_DATASET EXCERPT_
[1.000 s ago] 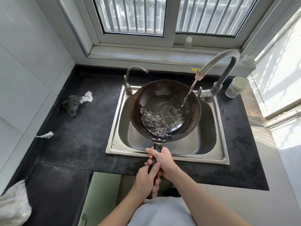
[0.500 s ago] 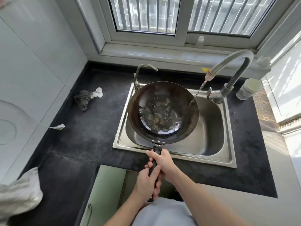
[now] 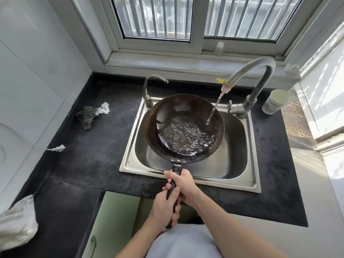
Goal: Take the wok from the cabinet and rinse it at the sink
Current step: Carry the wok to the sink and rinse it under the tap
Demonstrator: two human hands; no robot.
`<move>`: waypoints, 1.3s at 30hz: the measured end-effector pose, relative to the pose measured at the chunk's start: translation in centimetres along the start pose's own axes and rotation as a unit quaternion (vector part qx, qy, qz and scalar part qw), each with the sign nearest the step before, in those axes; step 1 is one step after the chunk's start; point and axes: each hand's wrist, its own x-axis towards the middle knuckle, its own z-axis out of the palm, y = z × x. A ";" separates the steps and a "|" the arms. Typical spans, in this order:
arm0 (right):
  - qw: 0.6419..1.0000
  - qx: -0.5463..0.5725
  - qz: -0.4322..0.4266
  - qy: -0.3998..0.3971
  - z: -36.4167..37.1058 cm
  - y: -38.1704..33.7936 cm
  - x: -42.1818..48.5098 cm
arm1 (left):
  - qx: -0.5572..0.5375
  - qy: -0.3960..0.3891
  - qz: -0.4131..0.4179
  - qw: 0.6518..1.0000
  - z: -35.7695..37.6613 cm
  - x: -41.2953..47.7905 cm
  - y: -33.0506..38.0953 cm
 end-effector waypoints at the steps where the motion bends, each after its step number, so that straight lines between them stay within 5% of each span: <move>1: 1.000 0.000 -0.001 -0.007 0.2 -0.1 0.1 | 0.000 0.007 0.003 1.000 -0.1 -0.1 0.1; 39: 0.997 0.041 -0.014 -0.058 0.7 1.0 1.5 | 0.130 0.076 0.045 0.988 -1.3 0.3 -0.1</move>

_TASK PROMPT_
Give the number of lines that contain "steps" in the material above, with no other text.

_SOLUTION_
2